Data provided below:

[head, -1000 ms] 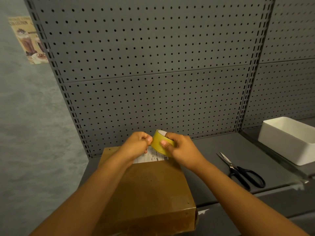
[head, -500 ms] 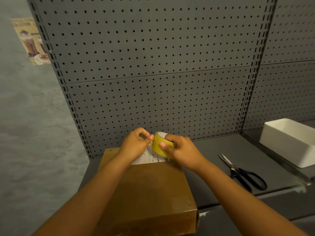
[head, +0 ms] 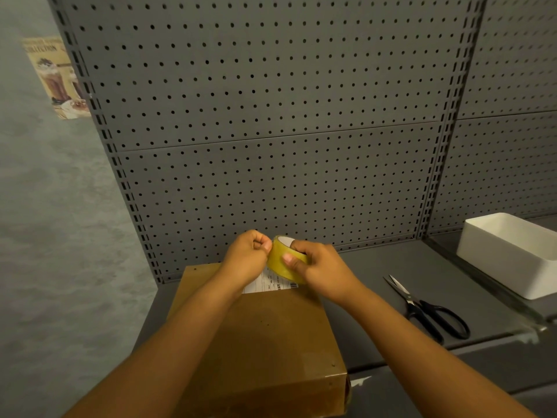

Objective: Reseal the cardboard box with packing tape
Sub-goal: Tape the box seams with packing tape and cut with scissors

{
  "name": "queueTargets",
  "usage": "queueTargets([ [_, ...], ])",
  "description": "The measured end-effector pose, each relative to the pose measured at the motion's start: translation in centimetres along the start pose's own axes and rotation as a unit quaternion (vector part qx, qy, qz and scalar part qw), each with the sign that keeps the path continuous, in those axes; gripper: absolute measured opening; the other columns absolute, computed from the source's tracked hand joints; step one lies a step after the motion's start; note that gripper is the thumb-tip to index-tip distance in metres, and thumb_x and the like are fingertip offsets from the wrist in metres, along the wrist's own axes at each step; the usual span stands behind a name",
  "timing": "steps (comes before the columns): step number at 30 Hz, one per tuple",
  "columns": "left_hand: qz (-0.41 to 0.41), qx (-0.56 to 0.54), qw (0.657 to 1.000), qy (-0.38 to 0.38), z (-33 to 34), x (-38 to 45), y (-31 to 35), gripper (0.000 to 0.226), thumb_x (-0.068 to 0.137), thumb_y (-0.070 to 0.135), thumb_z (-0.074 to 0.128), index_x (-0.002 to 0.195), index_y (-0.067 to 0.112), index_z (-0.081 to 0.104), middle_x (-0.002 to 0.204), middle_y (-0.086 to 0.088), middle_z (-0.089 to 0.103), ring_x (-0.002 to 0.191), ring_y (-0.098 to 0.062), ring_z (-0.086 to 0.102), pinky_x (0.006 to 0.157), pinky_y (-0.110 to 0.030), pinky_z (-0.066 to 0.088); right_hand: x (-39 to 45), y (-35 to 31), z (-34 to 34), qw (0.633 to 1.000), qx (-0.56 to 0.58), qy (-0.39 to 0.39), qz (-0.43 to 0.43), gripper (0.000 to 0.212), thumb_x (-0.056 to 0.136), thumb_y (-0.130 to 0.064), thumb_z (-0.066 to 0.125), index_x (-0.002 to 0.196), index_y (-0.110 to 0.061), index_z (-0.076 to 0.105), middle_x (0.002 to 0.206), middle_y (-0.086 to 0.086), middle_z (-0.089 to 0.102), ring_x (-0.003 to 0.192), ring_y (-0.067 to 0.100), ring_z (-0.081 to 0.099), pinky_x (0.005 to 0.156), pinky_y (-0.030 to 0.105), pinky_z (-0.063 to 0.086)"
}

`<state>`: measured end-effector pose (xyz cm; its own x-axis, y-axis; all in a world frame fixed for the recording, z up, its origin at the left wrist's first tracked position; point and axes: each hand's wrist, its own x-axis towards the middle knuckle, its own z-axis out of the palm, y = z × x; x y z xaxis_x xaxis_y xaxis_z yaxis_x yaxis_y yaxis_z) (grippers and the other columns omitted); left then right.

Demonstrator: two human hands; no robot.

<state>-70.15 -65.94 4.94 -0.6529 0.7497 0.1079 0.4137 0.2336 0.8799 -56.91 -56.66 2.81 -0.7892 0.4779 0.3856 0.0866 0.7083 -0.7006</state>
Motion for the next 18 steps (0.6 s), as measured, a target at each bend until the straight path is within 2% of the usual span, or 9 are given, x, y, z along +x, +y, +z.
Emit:
queueTargets([
  [4, 0.043, -0.005, 0.999, 0.016, 0.0, -0.6, 0.2, 0.019, 0.096, 0.009, 0.047, 0.083, 0.019, 0.056, 0.083, -0.001, 0.057, 0.077, -0.016, 0.054, 0.074, -0.03, 0.047, 0.5, -0.2, -0.4, 1.0, 0.005, 0.014, 0.023, 0.032, 0.096, -0.027, 0.055, 0.065, -0.024, 0.047, 0.059, -0.007, 0.046, 0.053, 0.008, 0.04, 0.051, 0.023, 0.03],
  [7, 0.072, -0.007, 0.997, 0.023, -0.4, -0.9, 0.5, 0.019, 0.096, 0.01, 0.048, 0.082, 0.019, 0.056, 0.082, 0.001, 0.057, 0.079, -0.015, 0.056, 0.079, -0.034, 0.05, 0.9, -0.5, -0.5, 0.999, -0.01, 0.016, 0.032, 0.036, 0.096, -0.027, 0.054, 0.062, -0.023, 0.043, 0.056, -0.007, 0.043, 0.051, 0.007, 0.038, 0.049, 0.022, 0.028],
  [12, 0.099, -0.014, 0.995, 0.026, -0.6, -1.2, 0.7, 0.018, 0.097, 0.009, 0.048, 0.083, 0.019, 0.055, 0.081, 0.002, 0.056, 0.076, -0.011, 0.053, 0.076, -0.028, 0.048, 1.3, -0.6, -0.3, 0.999, -0.022, 0.026, 0.037, 0.029, 0.097, -0.031, 0.052, 0.072, -0.017, 0.052, 0.06, -0.005, 0.048, 0.054, 0.009, 0.043, 0.049, 0.02, 0.031],
  [18, 0.089, -0.039, 0.995, 0.022, -1.1, -1.3, 1.5, 0.016, 0.096, 0.009, 0.049, 0.085, 0.017, 0.057, 0.081, -0.002, 0.058, 0.073, -0.012, 0.053, 0.074, -0.028, 0.048, 2.0, -0.8, 0.2, 0.996, -0.065, 0.037, 0.04, 0.029, 0.098, -0.036, 0.048, 0.077, -0.016, 0.052, 0.065, 0.001, 0.054, 0.058, 0.017, 0.049, 0.054, 0.03, 0.038],
])
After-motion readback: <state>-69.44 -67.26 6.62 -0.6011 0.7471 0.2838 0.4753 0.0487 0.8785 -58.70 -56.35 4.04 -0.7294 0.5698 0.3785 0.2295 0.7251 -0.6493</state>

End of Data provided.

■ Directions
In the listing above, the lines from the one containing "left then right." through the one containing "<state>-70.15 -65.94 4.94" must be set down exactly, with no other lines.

■ Task answer
`<state>`: measured end-effector pose (xyz cm; its own x-axis, y-axis; all in a world frame fixed for the recording, z up, its origin at the left wrist's first tracked position; point and axes: each hand's wrist, its own x-axis towards the middle knuckle, its own z-axis out of the palm, y = z × x; x y z xaxis_x xaxis_y xaxis_z yaxis_x yaxis_y yaxis_z) (grippers and the other columns omitted); left then right.

Demonstrator: two human hands; no robot.

<state>-70.15 -65.94 4.94 -0.6529 0.7497 0.1079 0.4137 0.2336 0.8799 -56.91 -56.66 2.81 -0.7892 0.4779 0.3856 0.0866 0.7083 -0.7006</state>

No further output is required for this answer.